6. Can an employee on Wc leave be required to use vacation or sick leave?

The Fmla allows employers to need employees, or employees to elect, to substitute accrued vacation, sick, or other paid leave for all or part of the 12 weeks of unpaid leave. Employees on Wc leave typically receive up to two-thirds of their normal pay as a wage advantage under state law. In recognition of this benefit, the Fmla regulations do not allow the use of paid leave if the employee is receiving workers' compensation, even to make the employee "whole" or if requested by the employee. However, the owner may designate the leave as Fmla leave and count it against the employee's 12-week Fmla entitlement.

7. If the employee is released to light duty, can he be required to return to work?

Most light duty positions do not contain the employee's normal job functions. Therefore, if the employee is unable to achieve the necessary functions of the job because of the work-related injury, he may continue to take any remaining Fmla leave and cannot be required to accept the light duty position. However, if the state workers' compensation statute requires the employee to take the light duty assignment to continue receiving wage benefits, the employee's Wc benefits may be discontinued. The employee then must be allowed to use any accrued paid leave while the remaining unpaid Fmla leave.

8. Does the owner have to reinstate an employee returning from a Wc leave?

If the employee is covered under the Fmla, he must be reinstated to the same or an equivalent position. The employee must be reinstated even if the owner did not edify the employee of coverage under the Fmla. If the employee does not return to work at the end of the 12-week Fmla leave, the owner may terminate the employee without violating the Fmla as long as the termination is consistent with the medicine of similarly-situated employees who have taken Fmla leave. However, the employee must have been properly settled on Fmla leave and notified that the time off for Wc leave ran concurrently with the Fmla. In addition, a few state Wc laws, such as Oregon, need reinstatement regardless of the length of the Wc leave. As a further complication, the employee may be considered disabled under the Americans with Disabilities Act and, therefore, may be entitled to further leave as an accommodation.

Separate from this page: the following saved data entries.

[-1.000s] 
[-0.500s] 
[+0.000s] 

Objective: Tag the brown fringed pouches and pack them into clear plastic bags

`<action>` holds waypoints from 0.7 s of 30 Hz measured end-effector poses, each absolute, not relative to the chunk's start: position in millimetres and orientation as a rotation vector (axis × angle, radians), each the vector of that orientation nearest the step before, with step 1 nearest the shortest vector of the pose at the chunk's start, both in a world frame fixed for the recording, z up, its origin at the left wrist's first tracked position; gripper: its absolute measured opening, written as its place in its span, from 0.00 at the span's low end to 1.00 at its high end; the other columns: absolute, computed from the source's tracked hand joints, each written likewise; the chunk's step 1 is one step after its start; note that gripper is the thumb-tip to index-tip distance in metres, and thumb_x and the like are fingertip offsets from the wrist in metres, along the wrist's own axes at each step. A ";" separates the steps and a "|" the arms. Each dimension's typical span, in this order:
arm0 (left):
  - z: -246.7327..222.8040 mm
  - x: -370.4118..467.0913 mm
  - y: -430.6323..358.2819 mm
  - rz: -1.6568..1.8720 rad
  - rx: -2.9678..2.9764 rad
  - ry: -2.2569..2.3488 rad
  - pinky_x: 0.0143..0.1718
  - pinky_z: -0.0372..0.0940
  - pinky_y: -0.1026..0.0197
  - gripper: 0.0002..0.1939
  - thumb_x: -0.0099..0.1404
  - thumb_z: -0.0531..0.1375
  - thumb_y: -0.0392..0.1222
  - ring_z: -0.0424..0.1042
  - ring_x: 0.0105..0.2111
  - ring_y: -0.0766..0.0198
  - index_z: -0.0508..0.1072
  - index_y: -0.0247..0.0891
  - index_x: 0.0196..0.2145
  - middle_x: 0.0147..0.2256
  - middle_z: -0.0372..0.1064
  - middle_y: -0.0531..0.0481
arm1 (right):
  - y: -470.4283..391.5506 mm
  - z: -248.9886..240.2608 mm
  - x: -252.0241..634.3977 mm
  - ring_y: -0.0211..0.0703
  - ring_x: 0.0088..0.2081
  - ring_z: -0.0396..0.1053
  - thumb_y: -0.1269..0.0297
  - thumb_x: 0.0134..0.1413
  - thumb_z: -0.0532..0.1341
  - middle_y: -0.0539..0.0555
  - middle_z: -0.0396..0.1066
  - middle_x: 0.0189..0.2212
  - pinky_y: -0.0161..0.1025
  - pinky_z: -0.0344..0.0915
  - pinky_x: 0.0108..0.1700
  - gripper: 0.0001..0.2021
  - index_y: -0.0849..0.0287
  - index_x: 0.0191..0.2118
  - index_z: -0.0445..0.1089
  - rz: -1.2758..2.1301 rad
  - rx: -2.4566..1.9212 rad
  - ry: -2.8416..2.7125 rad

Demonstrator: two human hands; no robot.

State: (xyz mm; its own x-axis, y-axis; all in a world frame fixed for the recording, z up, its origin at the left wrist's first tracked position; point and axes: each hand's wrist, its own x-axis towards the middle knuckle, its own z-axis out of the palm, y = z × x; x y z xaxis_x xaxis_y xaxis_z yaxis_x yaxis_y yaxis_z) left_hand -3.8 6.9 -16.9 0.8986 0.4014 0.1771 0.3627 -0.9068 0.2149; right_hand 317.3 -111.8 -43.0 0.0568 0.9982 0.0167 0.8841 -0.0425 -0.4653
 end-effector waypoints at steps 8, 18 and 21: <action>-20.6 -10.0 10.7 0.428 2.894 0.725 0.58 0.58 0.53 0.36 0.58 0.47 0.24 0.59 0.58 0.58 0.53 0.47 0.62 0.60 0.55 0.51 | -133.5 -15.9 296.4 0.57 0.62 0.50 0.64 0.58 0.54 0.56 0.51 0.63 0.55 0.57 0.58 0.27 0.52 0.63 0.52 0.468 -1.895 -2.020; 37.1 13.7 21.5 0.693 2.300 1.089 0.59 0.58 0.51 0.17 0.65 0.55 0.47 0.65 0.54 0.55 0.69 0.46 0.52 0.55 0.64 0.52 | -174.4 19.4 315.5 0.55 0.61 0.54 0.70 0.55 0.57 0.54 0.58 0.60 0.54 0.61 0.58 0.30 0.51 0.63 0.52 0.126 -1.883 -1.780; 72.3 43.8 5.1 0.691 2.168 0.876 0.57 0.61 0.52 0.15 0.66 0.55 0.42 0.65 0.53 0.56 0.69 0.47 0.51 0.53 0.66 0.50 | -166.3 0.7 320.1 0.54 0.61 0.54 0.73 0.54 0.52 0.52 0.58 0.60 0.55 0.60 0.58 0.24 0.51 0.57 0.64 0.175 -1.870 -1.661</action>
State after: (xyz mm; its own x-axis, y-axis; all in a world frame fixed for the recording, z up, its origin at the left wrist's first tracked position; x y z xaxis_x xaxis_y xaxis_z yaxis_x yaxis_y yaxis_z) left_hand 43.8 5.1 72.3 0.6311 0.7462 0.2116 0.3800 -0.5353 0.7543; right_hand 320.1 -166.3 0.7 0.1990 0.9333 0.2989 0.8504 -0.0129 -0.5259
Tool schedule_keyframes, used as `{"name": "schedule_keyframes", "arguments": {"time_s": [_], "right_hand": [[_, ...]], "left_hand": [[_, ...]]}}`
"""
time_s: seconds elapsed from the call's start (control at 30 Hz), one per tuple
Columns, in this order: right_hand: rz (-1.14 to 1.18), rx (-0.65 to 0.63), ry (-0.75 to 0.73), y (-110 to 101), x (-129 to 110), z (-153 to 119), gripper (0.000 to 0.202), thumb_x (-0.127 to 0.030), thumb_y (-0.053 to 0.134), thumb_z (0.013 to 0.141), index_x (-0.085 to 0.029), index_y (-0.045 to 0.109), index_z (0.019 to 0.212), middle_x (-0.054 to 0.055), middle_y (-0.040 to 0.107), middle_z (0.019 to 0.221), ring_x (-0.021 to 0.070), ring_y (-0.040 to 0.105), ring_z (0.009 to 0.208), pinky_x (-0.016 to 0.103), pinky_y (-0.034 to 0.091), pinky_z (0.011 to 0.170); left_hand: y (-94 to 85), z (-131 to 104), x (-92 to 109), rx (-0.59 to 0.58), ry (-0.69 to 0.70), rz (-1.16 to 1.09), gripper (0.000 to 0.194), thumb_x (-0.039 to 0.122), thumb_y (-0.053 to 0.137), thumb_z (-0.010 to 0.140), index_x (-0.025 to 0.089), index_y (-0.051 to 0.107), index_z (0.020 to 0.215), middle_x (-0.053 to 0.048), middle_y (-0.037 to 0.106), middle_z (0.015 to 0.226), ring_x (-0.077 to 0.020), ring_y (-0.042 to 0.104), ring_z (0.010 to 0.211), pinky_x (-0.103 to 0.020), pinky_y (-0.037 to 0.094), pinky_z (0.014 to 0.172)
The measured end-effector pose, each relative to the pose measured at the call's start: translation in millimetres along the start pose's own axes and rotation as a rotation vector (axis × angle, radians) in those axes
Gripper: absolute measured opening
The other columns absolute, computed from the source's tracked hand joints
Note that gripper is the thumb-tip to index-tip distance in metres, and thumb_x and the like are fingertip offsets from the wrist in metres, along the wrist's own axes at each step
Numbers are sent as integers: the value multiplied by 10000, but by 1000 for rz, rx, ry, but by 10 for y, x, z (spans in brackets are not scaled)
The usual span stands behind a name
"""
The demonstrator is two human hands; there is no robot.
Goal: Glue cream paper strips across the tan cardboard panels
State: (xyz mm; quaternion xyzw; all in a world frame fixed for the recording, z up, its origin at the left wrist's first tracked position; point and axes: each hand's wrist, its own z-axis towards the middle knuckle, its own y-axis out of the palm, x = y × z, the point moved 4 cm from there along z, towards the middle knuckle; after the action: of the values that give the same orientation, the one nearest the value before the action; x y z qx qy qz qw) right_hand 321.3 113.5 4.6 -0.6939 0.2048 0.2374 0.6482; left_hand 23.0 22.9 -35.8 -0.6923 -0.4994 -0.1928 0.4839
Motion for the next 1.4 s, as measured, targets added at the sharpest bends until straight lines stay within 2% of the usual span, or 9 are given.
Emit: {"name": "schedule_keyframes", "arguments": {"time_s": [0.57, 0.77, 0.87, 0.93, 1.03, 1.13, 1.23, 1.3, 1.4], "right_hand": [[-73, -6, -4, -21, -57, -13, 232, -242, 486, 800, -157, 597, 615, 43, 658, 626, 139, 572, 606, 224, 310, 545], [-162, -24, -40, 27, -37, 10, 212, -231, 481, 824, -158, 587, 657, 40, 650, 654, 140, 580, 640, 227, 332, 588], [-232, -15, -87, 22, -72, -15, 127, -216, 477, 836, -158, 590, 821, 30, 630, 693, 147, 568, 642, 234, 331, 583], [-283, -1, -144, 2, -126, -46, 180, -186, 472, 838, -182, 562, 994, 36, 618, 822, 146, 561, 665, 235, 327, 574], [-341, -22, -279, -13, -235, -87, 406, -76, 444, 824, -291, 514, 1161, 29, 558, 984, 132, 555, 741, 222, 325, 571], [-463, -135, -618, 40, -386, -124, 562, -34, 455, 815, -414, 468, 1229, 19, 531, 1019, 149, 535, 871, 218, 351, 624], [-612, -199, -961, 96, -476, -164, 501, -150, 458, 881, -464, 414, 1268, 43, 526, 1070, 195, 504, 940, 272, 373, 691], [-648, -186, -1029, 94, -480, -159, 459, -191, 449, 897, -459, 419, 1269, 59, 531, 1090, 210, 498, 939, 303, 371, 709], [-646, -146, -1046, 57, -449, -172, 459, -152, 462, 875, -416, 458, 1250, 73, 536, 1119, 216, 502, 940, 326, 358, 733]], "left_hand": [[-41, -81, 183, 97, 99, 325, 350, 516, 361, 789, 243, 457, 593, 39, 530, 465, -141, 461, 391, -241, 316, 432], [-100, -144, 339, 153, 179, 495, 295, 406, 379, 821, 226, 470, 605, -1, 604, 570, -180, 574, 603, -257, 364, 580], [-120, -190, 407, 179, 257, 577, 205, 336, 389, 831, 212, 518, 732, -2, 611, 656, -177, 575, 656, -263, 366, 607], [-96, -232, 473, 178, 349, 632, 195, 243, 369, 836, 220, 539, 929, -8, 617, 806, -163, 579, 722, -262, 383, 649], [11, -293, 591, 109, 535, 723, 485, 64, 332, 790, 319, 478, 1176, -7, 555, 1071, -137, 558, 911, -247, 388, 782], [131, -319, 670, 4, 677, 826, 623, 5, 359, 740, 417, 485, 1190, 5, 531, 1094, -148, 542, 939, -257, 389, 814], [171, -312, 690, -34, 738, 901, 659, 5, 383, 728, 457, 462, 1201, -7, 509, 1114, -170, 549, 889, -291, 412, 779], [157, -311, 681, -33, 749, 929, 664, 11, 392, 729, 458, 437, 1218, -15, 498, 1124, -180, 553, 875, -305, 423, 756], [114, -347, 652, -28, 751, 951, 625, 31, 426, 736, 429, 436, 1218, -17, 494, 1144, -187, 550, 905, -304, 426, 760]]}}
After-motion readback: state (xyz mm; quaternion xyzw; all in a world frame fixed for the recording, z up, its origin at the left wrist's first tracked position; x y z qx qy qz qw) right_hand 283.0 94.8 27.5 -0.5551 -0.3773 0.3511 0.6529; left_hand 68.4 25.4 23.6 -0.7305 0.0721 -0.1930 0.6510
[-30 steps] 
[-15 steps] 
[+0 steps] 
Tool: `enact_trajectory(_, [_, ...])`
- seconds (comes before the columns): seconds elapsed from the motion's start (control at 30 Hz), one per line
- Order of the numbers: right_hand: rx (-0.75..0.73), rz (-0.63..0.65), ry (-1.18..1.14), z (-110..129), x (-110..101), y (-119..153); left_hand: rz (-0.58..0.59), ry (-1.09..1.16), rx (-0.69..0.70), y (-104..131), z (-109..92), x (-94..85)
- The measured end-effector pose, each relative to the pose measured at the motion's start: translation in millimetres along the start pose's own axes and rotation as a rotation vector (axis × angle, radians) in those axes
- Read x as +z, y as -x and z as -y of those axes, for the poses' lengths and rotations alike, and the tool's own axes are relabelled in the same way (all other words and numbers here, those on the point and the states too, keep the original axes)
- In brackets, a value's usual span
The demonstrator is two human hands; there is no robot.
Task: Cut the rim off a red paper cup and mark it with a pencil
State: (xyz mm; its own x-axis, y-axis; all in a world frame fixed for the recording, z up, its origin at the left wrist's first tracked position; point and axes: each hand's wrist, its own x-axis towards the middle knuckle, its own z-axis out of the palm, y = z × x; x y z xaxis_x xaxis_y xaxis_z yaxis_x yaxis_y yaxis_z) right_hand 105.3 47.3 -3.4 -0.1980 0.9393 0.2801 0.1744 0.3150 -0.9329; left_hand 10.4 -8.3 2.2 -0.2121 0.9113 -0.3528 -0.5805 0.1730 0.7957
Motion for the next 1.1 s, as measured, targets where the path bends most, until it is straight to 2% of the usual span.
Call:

9. Preclude Legal Headaches: Count Wc Leave as Fmla

Since most workers' compensation leaves typically will be covered under the Fmla, employers should be prepared to comply with both laws. Failure to categorize a Wc leave as a Fmla leave ordinarily will not harm the employee as long as he gets all of the benefits of Fmla leave, such as continued health assurance and reinstatement rights. However, the owner may lose the opening to count the time on Wc leave against the employee's Fmla entitlement and may increase unnecessarily the employee's Fmla leave eligibility. In addition, employers may violate the Fmla if they do not reinstate an employee from a Wc leave that was not properly designated as Fmla leave.